Yes it is. Personally, I dislike tracking and don't mind disparaging Google for it - but I think in this case reporting like this manages to miss the heart of the problem and mischaracterize the situation.
The writing on this case has been so bad I haven't been able to figure out if Google is being accused of tracking users in incognito mode by secretly saving searches or history to profiles, or just giving the false impression of total anonymity.
That’s another big claim. If Google did this covertly, and it was found out, Google’s reputation would be in the toilet. That’s why I think they don’t do it.
"Willfully misleads and deceives" is verbatim from the lawsuit. IANAL but that sounds like "deliberately lies" to me.
From the lawsuit: for years, Google has known that the user experience they designed misleads and deceives users. The evidence obtained from within Google—such as internal emails, presentations, and memos—is overwhelming in this regard
They knew that they were deceiving users, and liked it that way.

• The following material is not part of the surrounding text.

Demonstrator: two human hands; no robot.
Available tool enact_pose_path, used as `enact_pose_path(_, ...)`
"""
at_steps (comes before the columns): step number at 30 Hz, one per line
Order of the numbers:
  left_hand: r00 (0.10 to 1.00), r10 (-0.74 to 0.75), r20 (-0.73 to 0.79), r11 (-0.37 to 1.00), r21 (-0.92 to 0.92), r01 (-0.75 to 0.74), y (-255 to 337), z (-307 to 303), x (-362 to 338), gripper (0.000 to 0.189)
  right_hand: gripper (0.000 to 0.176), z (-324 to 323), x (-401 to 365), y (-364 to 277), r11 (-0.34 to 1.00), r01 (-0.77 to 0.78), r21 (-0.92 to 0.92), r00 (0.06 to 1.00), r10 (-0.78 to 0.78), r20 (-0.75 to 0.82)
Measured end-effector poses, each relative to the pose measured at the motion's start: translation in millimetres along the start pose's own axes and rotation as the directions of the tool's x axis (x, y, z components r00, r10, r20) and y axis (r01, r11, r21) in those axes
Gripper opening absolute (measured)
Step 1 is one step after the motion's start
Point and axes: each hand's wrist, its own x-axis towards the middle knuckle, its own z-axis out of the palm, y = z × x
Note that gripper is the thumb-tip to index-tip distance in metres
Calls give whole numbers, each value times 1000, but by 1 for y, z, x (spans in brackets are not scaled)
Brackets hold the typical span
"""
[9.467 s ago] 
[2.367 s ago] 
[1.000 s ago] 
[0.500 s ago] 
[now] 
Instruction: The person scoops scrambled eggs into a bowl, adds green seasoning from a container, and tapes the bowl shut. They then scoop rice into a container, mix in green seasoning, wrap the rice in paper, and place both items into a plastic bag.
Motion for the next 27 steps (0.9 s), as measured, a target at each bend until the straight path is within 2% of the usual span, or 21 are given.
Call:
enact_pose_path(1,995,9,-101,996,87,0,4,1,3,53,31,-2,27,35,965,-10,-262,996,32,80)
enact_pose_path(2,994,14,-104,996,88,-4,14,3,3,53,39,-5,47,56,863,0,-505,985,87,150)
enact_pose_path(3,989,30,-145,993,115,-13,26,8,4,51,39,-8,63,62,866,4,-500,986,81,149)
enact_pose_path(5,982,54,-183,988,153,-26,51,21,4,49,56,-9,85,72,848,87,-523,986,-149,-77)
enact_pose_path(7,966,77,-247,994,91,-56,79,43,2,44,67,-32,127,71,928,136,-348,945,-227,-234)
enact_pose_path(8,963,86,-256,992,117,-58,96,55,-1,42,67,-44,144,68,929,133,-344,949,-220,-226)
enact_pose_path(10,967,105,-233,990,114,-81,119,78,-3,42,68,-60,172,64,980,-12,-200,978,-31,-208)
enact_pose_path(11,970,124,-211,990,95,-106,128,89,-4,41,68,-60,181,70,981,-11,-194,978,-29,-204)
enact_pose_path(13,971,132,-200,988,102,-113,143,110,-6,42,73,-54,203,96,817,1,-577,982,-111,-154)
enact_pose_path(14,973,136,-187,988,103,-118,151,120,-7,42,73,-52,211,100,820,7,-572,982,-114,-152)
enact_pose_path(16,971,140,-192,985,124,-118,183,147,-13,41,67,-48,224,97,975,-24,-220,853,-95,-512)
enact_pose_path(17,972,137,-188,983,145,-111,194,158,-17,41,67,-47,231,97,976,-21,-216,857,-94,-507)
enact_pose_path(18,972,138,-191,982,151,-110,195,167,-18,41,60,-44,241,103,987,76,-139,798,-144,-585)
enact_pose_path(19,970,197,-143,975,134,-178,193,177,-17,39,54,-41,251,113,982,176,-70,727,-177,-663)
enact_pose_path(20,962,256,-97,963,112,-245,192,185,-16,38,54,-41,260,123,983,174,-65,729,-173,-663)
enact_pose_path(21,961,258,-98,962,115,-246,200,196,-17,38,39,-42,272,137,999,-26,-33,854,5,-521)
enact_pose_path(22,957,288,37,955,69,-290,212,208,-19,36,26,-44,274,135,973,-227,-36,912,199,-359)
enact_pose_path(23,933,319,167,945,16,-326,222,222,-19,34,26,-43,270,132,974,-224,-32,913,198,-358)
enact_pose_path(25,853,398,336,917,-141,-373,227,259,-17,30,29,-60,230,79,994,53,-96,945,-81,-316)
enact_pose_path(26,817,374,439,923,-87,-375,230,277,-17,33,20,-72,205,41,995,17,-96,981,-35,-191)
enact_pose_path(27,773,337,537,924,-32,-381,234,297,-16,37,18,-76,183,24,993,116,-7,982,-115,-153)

An example of of how Google uses this data: Google will track if you click an ad for Cheesecake Factory and later physically visit one. This allows them to charge higher rates for ads. This isn't a secret, they brag about that capability. It's why they use so many dark patterns to push users to enable location tracking.
And yet no one, including people in this thread who are claiming that the intent of Google's wording is to deceive, are actually the slightest bit unclear about what Google means.
Of course it's hedged with a limitation of scale. Obviously Google, like any other company, is going to provide information on much smaller scales (e.g. a user or a handful of users) for investigation based on specific court-issued warrants. It would be lying to state that Google never provides information about any user activity at all.